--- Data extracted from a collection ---
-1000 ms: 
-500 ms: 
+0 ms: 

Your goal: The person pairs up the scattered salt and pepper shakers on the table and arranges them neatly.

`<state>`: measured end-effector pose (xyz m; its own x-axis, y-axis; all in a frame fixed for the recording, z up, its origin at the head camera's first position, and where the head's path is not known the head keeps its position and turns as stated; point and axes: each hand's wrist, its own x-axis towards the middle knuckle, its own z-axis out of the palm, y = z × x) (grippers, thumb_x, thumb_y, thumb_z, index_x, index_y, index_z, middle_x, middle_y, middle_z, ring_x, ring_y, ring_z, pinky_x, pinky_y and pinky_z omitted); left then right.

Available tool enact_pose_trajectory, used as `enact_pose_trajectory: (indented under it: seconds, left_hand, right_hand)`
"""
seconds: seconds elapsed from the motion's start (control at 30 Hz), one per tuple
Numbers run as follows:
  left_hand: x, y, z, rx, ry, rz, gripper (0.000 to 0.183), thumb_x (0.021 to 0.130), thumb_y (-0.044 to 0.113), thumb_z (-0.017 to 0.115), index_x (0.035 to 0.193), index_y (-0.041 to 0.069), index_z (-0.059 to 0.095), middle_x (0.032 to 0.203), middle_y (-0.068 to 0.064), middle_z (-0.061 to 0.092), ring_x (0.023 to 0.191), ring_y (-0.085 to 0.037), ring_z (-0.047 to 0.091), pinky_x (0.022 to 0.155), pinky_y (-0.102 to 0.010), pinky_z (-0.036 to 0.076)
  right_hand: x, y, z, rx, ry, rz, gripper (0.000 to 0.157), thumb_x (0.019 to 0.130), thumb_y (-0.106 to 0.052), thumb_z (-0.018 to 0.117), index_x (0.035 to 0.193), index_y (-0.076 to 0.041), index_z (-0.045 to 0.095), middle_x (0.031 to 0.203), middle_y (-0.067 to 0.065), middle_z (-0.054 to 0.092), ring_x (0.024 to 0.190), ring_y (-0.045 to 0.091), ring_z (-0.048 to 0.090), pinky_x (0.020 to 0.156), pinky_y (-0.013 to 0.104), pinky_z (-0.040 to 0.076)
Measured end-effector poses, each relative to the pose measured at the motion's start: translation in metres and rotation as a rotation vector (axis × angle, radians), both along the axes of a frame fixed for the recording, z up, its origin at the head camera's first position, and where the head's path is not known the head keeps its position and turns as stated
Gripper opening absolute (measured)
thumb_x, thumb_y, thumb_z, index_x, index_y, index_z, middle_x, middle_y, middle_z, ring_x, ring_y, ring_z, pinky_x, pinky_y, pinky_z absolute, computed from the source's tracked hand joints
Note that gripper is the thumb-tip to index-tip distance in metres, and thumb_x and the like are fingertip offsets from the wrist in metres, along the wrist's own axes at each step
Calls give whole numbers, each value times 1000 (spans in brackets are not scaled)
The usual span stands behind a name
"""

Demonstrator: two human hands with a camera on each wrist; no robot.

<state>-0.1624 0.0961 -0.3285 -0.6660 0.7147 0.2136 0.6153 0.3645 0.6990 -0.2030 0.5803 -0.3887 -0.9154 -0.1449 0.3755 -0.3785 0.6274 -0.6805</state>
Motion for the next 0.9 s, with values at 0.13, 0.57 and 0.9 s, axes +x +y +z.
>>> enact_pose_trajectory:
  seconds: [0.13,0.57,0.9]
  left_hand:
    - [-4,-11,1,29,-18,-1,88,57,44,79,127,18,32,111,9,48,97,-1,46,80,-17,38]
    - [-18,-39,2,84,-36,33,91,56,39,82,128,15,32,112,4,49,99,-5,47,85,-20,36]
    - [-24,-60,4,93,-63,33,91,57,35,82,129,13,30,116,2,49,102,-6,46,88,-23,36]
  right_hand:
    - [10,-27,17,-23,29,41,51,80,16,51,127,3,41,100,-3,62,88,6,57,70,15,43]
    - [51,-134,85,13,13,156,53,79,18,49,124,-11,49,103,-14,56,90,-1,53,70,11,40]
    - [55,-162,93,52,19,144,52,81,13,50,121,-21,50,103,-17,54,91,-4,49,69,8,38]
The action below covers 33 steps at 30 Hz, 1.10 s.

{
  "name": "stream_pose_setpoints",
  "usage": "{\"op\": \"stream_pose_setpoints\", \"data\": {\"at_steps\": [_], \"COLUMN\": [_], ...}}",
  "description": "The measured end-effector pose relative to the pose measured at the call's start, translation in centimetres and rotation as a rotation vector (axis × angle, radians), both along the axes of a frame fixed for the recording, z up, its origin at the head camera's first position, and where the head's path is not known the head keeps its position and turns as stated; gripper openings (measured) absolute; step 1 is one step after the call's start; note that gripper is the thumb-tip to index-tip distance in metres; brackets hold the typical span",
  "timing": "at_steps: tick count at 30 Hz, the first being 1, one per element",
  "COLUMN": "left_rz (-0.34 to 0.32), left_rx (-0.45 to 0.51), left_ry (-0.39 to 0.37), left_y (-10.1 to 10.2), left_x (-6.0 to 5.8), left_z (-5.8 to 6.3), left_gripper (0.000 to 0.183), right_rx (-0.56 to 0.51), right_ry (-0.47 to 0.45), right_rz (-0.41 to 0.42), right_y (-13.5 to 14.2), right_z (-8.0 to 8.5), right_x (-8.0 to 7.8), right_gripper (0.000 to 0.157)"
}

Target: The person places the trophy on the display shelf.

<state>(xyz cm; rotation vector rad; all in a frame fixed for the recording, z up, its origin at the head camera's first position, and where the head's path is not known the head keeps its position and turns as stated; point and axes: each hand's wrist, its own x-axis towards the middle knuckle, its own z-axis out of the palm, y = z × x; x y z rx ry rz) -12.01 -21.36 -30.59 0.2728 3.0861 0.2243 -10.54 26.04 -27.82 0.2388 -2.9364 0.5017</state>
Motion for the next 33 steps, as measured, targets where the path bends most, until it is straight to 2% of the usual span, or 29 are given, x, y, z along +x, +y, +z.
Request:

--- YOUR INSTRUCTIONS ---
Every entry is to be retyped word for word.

--- OUTPUT OF THE EXERCISE ---
-1000 ms: 
-500 ms: 
+0 ms: 

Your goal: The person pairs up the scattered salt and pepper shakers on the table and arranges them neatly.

`<state>`: measured end-effector pose (xyz m; its own x-axis, y-axis; all in a frame fixed for the recording, z up, its origin at the head camera's first position, and where the head's path is not known the head keeps its position and turns as stated; point and axes: each hand's wrist, its own x-axis towards the middle knuckle, its own z-axis out of the palm, y = z × x) (grippers, thumb_x, thumb_y, thumb_z, index_x, index_y, index_z, middle_x, middle_y, middle_z, ring_x, ring_y, ring_z, pinky_x, pinky_y and pinky_z omitted); left then right.

Available tool enact_pose_trajectory, used as `enact_pose_trajectory: (indented under it: seconds, left_hand, right_hand)`
"""
seconds: seconds elapsed from the motion's start (control at 30 Hz), one per tuple
Numbers run as follows:
  left_hand: x, y, z, rx, ry, rz, gripper (0.000 to 0.183), thumb_x (0.021 to 0.130), thumb_y (-0.044 to 0.113), thumb_z (-0.017 to 0.115), index_x (0.035 to 0.193), index_y (-0.041 to 0.069), index_z (-0.059 to 0.095), middle_x (0.032 to 0.203), middle_y (-0.068 to 0.064), middle_z (-0.061 to 0.092), ring_x (0.023 to 0.191), ring_y (-0.085 to 0.037), ring_z (-0.047 to 0.091), pinky_x (0.022 to 0.155), pinky_y (-0.102 to 0.010), pinky_z (-0.036 to 0.076)
  right_hand: x, y, z, rx, ry, rz, gripper (0.000 to 0.157), thumb_x (0.019 to 0.130), thumb_y (-0.106 to 0.052), thumb_z (-0.018 to 0.117), index_x (0.035 to 0.193), index_y (-0.076 to 0.041), index_z (-0.045 to 0.095), middle_x (0.031 to 0.203), middle_y (-0.067 to 0.065), middle_z (-0.054 to 0.092), ring_x (0.024 to 0.190), ring_y (-0.045 to 0.091), ring_z (-0.048 to 0.090), pinky_x (0.020 to 0.156), pinky_y (-0.013 to 0.104), pinky_z (-0.040 to 0.076)
Measured end-effector poses, each relative to the pose measured at the motion's start: translation in metres and rotation as a rotation vector (axis × angle, radians), both along the axes of a frame fixed for the recording, z up, its origin at the head camera's first position, and where the head's path is not known the head keeps its position and turns as stated
Gripper opening absolute (measured)
thumb_x, thumb_y, thumb_z, index_x, index_y, index_z, middle_x, middle_y, middle_z, ring_x, ring_y, ring_z, pinky_x, pinky_y, pinky_z absolute, computed from the source's tracked hand joints
Note that gripper is the thumb-tip to index-tip distance in metres, and thumb_x and the like are fingertip offsets from the wrist in metres, along the wrist's own axes at each step
Calls give whole numbers, each value times 1000 (spans in brackets are not scaled)
The usual span stands behind a name
"""

Demonstrator: two human hands with a camera on each wrist; no robot.

<state>-0.1624 0.0961 -0.3285 -0.6660 0.7147 0.2136 0.6153 0.3645 0.6990 -0.2030 0.5803 -0.3887 -0.9154 -0.1449 0.3755 -0.3785 0.6274 -0.6805</state>
Motion for the next 0.9 s, with values at 0.13, 0.57 and 0.9 s, axes +x +y +z.
>>> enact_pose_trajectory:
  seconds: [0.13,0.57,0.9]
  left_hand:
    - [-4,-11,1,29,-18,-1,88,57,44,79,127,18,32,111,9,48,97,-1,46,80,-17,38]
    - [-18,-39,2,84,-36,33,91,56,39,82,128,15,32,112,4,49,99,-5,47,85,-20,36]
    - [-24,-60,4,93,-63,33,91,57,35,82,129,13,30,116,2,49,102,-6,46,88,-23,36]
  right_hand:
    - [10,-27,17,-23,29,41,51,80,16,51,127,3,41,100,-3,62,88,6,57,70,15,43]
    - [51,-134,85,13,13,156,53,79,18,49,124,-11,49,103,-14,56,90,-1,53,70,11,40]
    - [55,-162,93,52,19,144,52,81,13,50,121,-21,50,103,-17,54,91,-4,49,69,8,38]
The action below covers 33 steps at 30 Hz, 1.10 s.

{
  "name": "stream_pose_setpoints",
  "usage": "{\"op\": \"stream_pose_setpoints\", \"data\": {\"at_steps\": [_], \"COLUMN\": [_], ...}}",
  "description": "The measured end-effector pose relative to the pose measured at the call's start, translation in centimetres and rotation as a rotation vector (axis × angle, radians), both along the axes of a frame fixed for the recording, z up, its origin at the head camera's first position, and where the head's path is not known the head keeps its position and turns as stated; gripper openings (measured) absolute; step 1 is one step after the call's start; note that gripper is the thumb-tip to index-tip distance in metres; brackets hold the typical span",
  "timing": "at_steps: tick count at 30 Hz, the first being 1, one per element",
  "COLUMN": "left_rz (-0.34 to 0.32), left_rx (-0.45 to 0.51), left_ry (-0.39 to 0.37), left_y (-10.1 to 10.2), left_x (-6.0 to 5.8), left_z (-5.8 to 6.3), left_gripper (0.000 to 0.183), right_rx (-0.56 to 0.51), right_ry (-0.47 to 0.45), right_rz (-0.41 to 0.42), right_y (-13.5 to 14.2), right_z (-8.0 to 8.5), right_x (-8.0 to 7.8), right_gripper (0.000 to 0.157)"
}

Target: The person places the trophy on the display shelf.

<state>(xyz cm; rotation vector rad; all in a frame fixed for the recording, z up, its origin at the head camera's first position, and where the head's path is not known the head keeps its position and turns as stated; point and axes: each hand's wrist, its own x-axis towards the middle knuckle, its own z-axis out of the palm, y = z × x; x y z rx ry rz) -12.01 -21.36 -30.59 0.2728 3.0861 0.2243 -10.54 26.04 -27.82 0.2388 -2.9364 0.5017</state>
Motion for the next 33 steps, as measured, targets where the path bends most, until it is straight to 2% of the usual span, or 29 are given, x, y, z along +x, +y, +z.
Request:

No more work is needed on this answer.